_TRY IT_
Return every line from the records below that has the word "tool".

(SUPPLIED RECORDS begins)

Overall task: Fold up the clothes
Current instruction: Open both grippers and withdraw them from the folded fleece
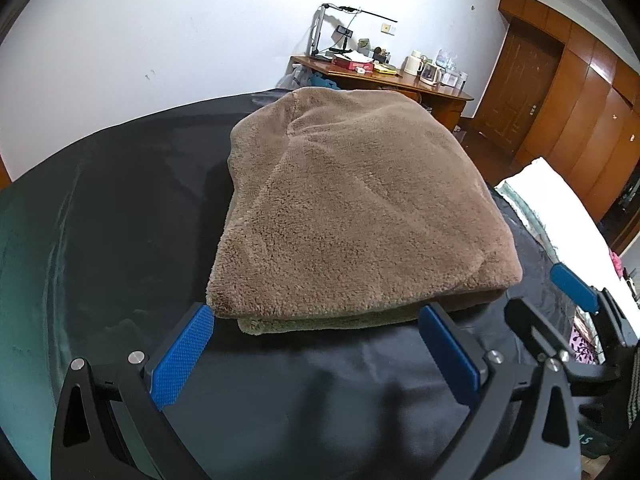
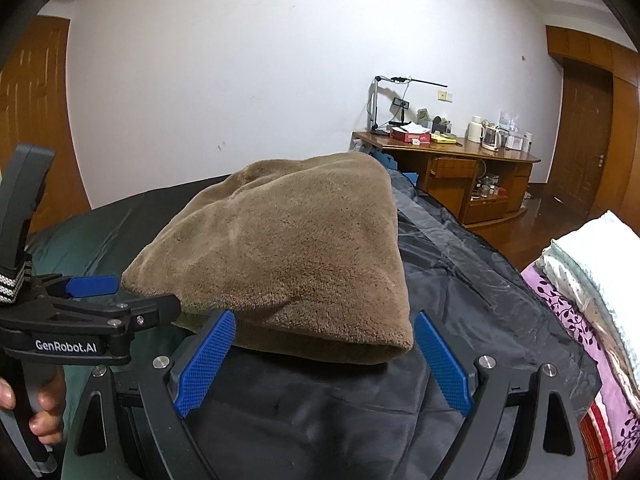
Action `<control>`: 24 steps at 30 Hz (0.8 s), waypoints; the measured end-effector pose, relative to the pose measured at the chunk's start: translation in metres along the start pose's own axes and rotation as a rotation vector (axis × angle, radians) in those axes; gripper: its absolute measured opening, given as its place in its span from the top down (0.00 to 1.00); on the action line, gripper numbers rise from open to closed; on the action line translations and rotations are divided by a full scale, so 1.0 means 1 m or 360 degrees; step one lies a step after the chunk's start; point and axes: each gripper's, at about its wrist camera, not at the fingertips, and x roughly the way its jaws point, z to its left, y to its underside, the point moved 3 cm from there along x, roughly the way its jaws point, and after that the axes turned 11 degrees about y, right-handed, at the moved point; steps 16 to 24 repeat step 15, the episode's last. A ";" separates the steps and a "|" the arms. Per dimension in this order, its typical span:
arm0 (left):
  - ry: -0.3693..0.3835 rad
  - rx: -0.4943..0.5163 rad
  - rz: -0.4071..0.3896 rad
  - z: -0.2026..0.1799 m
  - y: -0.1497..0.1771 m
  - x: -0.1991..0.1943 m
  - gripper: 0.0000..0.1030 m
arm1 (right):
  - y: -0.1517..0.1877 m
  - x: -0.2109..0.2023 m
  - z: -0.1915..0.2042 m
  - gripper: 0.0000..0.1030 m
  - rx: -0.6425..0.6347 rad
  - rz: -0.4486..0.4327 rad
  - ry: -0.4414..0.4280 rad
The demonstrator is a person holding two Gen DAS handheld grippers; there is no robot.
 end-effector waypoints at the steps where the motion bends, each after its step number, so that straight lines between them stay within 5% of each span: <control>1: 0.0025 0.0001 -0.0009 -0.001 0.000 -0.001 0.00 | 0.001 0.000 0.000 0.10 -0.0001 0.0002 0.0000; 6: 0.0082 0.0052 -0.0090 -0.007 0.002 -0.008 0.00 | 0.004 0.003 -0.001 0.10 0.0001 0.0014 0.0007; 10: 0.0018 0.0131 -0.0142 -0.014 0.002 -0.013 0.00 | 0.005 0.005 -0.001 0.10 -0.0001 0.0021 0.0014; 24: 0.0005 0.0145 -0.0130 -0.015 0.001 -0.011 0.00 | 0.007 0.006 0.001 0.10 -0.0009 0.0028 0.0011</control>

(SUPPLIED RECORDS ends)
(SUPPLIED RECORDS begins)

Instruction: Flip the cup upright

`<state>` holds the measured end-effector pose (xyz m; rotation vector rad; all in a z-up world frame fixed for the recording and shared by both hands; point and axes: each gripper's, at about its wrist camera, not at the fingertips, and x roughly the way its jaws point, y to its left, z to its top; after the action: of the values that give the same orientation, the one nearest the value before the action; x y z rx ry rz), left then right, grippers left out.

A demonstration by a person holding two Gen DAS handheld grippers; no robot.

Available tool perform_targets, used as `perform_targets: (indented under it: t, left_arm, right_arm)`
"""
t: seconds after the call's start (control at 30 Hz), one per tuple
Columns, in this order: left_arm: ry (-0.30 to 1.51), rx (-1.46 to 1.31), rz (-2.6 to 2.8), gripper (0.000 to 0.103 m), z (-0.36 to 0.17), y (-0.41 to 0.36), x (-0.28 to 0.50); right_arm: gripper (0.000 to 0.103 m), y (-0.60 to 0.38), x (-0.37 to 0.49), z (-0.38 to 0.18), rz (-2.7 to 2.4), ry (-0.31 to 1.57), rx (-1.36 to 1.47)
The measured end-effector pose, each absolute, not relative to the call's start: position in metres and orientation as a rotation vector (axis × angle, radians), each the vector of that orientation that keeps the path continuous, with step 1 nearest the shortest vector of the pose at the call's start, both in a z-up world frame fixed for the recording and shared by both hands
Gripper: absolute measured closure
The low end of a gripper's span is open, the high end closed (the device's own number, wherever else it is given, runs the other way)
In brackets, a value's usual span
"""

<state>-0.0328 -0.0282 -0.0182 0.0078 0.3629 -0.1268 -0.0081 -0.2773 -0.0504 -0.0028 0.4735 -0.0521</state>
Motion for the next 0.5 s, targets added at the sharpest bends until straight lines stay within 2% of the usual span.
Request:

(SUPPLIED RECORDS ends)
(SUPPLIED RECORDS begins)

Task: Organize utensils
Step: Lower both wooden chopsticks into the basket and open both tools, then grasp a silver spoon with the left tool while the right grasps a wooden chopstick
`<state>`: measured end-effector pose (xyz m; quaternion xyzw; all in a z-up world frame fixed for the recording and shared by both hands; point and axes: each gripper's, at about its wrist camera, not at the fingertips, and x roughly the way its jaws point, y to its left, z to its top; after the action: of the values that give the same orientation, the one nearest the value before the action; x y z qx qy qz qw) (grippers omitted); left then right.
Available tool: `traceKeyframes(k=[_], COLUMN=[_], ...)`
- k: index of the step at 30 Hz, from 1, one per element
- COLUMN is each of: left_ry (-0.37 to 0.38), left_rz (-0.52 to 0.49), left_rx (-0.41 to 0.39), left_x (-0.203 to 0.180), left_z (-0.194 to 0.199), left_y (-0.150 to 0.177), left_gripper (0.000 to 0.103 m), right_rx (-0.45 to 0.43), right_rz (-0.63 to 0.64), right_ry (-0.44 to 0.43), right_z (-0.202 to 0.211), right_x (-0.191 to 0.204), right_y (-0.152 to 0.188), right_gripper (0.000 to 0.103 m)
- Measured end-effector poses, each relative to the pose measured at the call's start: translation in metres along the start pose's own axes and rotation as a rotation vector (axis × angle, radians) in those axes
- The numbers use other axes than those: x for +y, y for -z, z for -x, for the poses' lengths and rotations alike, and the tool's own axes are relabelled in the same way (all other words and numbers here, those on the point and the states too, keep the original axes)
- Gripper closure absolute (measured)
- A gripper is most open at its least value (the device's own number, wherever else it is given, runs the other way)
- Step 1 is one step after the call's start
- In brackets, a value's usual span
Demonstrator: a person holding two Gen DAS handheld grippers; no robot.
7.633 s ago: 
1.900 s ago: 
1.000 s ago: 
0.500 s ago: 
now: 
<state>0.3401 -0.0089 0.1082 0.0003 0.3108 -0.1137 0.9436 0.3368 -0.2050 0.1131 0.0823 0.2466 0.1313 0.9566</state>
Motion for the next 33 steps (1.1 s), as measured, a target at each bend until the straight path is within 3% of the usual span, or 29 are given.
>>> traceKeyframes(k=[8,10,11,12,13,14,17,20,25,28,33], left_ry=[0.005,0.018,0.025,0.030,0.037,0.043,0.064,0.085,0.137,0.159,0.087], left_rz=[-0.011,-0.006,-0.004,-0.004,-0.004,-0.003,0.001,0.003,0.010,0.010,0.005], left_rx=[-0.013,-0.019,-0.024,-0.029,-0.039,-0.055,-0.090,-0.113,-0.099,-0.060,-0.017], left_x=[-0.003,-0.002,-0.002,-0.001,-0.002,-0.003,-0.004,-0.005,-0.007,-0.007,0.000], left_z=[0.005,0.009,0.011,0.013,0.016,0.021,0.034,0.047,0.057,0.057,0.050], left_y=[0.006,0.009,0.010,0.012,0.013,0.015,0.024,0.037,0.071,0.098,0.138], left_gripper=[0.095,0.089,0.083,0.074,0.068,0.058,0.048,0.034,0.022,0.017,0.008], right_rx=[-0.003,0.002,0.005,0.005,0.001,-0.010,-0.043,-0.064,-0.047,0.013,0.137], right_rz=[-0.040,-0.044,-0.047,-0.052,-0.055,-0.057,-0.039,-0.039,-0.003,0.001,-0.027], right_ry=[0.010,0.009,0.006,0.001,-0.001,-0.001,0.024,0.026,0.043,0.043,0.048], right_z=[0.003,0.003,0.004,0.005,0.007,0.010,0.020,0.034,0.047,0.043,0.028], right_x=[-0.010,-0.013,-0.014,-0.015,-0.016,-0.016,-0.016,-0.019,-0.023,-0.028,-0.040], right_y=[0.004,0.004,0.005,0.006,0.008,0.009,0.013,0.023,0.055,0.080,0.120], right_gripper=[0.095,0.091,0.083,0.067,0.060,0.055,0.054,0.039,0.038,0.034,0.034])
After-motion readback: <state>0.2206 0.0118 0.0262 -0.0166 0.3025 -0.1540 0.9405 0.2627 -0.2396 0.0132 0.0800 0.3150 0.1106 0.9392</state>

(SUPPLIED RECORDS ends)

_EXERCISE ANSWER_
Available tool perform_targets, used as `perform_targets: (indented under it: t, left_arm, right_arm)`
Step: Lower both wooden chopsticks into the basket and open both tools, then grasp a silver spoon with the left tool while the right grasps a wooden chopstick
Available tool: `traceKeyframes(k=[_], COLUMN=[_], ...)`
- The numbers use other axes than those: x for +y, y for -z, z for -x, for the poses' lengths and rotations alike, and the tool's own axes are relabelled in the same way (all other words and numbers here, those on the point and the states too, keep the original axes)

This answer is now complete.